What is the influence of knee joint movement on the maximal average mechanical power output of human quadriceps femoris muscle?

Performance during motor activities such as wheelchair riding, cycling, rowing and speed skating, depends critically on the average mechanical power output (AMPO) produced by the muscles. To maximise short-duration performance, limb movements should allow muscles to deliver maximal AMPO. However, it is unclear which movement maximises AMPO of human muscle. In this study, we employed a Hill-type muscle-tendon-complex (MTC) model to predict the maximally attainable AMPO of human m. quadriceps femoris for various imposed periodic knee joint movements. Based on these predictions, we selected one set of conditions predicted to yield identical maximally attainable AMPO despite substantial variations in knee joint movements and another set of conditions predicted to yield substantial variations in maximally attainable AMPO. In the experiment, periodic knee joint movements were fully imposed by a knee dynamometer. Participants were instructed to maximise AMPO and, to this end, received visual feedback on their cumulative mechanical work throughout each cycle. Experimental data closely matched predictions derived from the Hill-type MTC model, confirming the validity of the model.
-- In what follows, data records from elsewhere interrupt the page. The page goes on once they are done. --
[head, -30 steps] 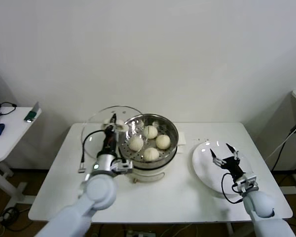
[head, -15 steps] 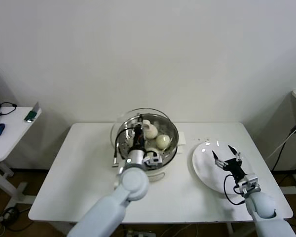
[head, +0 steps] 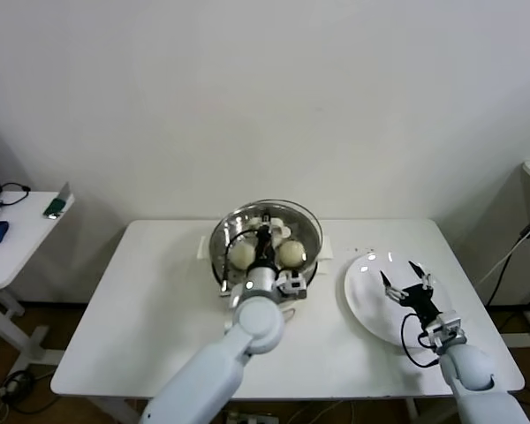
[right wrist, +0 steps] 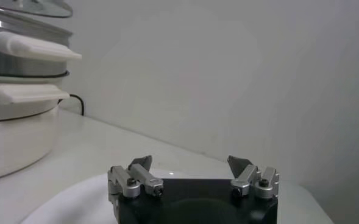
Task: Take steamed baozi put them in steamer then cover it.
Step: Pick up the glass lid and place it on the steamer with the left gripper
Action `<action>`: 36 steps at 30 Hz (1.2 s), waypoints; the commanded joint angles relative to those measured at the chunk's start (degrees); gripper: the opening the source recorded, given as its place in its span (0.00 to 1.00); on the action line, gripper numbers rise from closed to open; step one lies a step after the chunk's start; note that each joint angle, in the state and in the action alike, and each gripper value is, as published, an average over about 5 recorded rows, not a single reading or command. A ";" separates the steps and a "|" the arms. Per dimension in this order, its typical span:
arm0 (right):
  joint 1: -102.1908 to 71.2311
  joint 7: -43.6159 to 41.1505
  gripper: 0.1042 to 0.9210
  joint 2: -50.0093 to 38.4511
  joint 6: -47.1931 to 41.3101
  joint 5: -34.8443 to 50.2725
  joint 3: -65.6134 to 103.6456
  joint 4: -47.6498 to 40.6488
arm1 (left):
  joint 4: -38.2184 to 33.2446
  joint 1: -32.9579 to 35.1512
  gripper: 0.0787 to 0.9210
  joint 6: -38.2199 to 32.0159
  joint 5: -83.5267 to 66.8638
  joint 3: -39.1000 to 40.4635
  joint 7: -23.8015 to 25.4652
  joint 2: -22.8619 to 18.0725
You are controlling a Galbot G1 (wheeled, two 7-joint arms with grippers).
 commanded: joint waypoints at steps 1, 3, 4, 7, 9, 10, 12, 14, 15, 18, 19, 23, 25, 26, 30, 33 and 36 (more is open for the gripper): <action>-0.02 -0.16 0.88 0.00 0.15 -0.19 0.14 -0.36 | 2.16 -1.21 0.08 2.81 0.60 0.85 1.99 0.20; -0.02 -0.22 0.88 0.00 0.19 -0.24 0.17 -0.45 | 2.12 -1.26 0.08 2.81 0.56 0.89 2.36 0.71; -0.01 -0.25 0.88 0.01 0.20 -0.27 0.17 -0.49 | 2.12 -1.25 0.08 2.81 0.49 0.90 2.48 0.85; 0.07 -0.32 0.88 0.06 0.22 -0.36 0.17 -0.55 | 2.21 -1.17 0.08 2.81 0.60 0.93 2.62 0.95; 0.12 -0.34 0.88 0.09 0.22 -0.41 0.15 -0.55 | 2.26 -1.20 0.08 2.81 0.85 1.11 2.71 0.96; 0.13 -0.36 0.88 0.10 0.22 -0.43 0.15 -0.55 | 2.29 -1.25 0.08 2.81 0.92 1.22 2.76 0.98; 0.15 -0.39 0.88 0.10 0.23 -0.46 0.16 -0.55 | 2.38 -1.32 0.08 2.81 0.95 1.35 2.82 0.99; 0.15 -0.42 0.88 0.10 0.25 -0.46 0.20 -0.57 | 2.54 -1.35 0.08 2.81 0.94 1.38 2.82 1.00; 0.14 -0.44 0.88 0.10 0.26 -0.47 0.22 -0.59 | 2.61 -1.34 0.08 2.81 0.95 1.39 2.81 1.01; 0.08 -0.51 0.88 0.09 0.31 -0.50 0.28 -0.65 | 2.88 -1.33 0.08 2.81 1.00 1.40 2.76 1.08; 0.06 -0.55 0.88 0.09 0.32 -0.51 0.30 -0.66 | 2.99 -1.35 0.08 2.81 1.02 1.37 2.74 1.11; 0.00 -0.69 0.88 0.06 0.37 -0.51 0.41 -0.69 | 3.26 -1.68 0.08 2.81 0.96 1.41 2.59 1.29; -0.04 -0.75 0.88 0.06 0.38 -0.51 0.46 -0.72 | 3.35 -1.87 0.08 2.81 0.94 1.51 2.47 1.34; -0.06 -0.78 0.88 0.07 0.39 -0.52 0.49 -0.73 | 3.41 -1.92 0.08 2.81 0.93 1.56 2.42 1.34; -0.13 -0.97 0.88 0.10 0.30 -0.52 0.66 -0.72 | 3.44 -1.62 0.08 2.81 0.93 1.62 2.98 1.26; -0.27 -1.18 0.88 0.02 -0.46 -0.34 0.82 -0.36 | 3.09 -1.29 0.08 2.81 1.03 1.48 3.68 1.34; -0.51 -1.09 0.88 -0.10 -2.49 -0.12 1.01 0.38 | 2.00 -1.26 0.08 2.81 0.75 1.47 3.83 1.82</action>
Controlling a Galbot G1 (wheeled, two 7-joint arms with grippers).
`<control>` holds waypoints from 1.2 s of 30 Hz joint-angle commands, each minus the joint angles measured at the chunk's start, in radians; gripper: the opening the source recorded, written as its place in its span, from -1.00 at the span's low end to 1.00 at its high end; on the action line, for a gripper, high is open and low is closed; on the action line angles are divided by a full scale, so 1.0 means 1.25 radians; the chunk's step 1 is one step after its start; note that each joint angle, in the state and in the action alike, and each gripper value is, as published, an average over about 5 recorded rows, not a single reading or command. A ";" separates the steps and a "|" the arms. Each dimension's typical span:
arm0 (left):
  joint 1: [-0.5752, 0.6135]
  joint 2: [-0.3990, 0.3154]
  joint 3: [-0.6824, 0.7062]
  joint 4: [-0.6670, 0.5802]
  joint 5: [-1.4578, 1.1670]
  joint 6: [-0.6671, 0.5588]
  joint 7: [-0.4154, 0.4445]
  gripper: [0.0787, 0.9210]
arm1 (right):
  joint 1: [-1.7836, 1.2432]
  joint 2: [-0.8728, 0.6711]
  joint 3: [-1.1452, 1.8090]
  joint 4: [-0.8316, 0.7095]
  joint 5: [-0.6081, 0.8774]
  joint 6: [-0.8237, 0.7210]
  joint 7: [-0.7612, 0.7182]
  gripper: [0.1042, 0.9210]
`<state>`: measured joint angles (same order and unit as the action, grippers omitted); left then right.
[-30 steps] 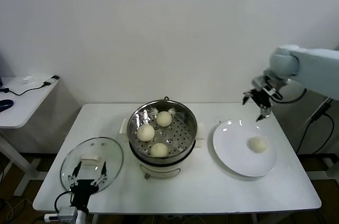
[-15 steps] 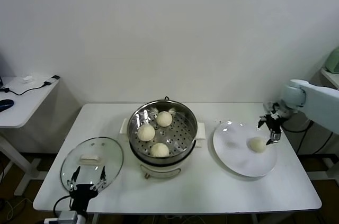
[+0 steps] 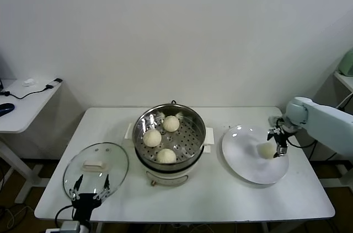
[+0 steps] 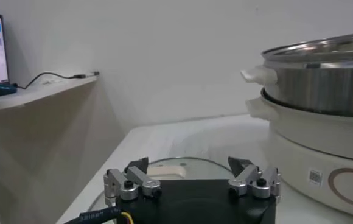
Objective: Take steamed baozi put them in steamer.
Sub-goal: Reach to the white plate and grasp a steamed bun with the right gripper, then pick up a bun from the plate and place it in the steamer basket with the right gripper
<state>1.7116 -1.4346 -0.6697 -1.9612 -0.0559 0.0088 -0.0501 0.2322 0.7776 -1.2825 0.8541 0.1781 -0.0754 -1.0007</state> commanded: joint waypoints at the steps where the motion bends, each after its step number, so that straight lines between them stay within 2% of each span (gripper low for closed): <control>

Model predictions showed a substantial influence of knee joint movement on the maximally attainable AMPO. Specifically, predictions revealed a strong interaction between cycle frequency and knee joint excursion: increasing one necessitates a decrease in the other to maximise AMPO. Even more interestingly, m. quadriceps femoris should spend about 80% of the cycle duration while shortening, independent of cycle frequency and/or knee joint excursion.